Symmetry relationships of sodalite (SOD) – type crystal structures

Abstract

AbstractThe mineral sodalite with the ideal composition Na8[Al6Si6O24]Cl2is the prototype for numerous related crystal structures based on the same topology of the underlying net of strong bonds. This net has been assigned the code SOD by the Structure Commission of the International Zeolite Association. Minerals and synthetic compounds with a SOD-type framework represent the most comprehensive family of zeolite-type compounds with the highest number of published crystal structures. Among these are aluminosilicates (e.g., sodalite, haüyne, helvine, lazurite, nosean, tsaregorodtsevite), beryllosilicates (e.g., danalite, genthelvite, tugtupite), chlorides, sulfides (e.g., tetrahedrite, binnite, freibergite, galkhaite, goldfieldite, tennantite), borates (rhodizite), synthetic phosphates, aluminates, phosphides, nitrides and clathrate hydrates which have been shown by crystal structure analyses to adopt the SOD-type framework. More than 900 SOD-type crystal structures, which represent over 18% of the total number of published zeolite structures, are known.
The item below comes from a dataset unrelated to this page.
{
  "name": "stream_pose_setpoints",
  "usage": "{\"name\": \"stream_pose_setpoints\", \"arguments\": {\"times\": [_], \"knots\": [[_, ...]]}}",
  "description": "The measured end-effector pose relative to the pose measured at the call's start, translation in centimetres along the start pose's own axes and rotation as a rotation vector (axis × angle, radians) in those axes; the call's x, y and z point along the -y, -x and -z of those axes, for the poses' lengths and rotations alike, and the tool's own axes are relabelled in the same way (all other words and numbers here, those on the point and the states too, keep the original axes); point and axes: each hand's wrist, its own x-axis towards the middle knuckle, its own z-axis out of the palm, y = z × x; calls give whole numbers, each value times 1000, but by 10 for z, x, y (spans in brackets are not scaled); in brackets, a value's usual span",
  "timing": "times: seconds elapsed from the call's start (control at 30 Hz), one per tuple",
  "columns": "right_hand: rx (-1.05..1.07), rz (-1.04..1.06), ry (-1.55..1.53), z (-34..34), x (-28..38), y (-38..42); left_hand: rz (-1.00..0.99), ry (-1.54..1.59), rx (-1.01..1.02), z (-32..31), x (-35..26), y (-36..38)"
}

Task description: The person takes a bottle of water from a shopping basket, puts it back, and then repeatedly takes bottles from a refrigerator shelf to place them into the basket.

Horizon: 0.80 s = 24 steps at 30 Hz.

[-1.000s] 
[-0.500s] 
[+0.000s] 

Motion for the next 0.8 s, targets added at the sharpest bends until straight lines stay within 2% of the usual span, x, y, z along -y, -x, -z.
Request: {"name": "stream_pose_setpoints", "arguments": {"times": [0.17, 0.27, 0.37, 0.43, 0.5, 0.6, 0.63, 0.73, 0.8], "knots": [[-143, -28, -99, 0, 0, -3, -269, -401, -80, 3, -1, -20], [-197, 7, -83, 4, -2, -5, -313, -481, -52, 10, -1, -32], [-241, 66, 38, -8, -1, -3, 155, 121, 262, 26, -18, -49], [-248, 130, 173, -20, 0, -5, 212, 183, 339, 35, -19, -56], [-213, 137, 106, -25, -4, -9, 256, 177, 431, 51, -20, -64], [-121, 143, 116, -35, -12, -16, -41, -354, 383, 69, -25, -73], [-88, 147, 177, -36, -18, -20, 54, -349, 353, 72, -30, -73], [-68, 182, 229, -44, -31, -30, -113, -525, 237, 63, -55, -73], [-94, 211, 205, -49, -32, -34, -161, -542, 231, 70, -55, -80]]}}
The complete symmetry relationships of SOD-type crystal structures comprising 27 space groups are listed in a Bärnighausen-tree together with the type and index of symmetry reduction. No other zeolite type displays such a rich harvest of symmetry as the sodalite-type. Seven additional space groups reported for SOD-types have not been considered here because they were not well supported by experimental evidence. Of the 26 low-symmetry derivatives six are due to an ordering of tetrahedrally coordinated framework cations. In two cases the lowering of symmetry is caused by some of the framework cations assuming 5- or 6-coordinations instead of the usual 4-coordination. This means that in 18 cases the lower space group symmetries are achieved by the influence of pore-filling matter.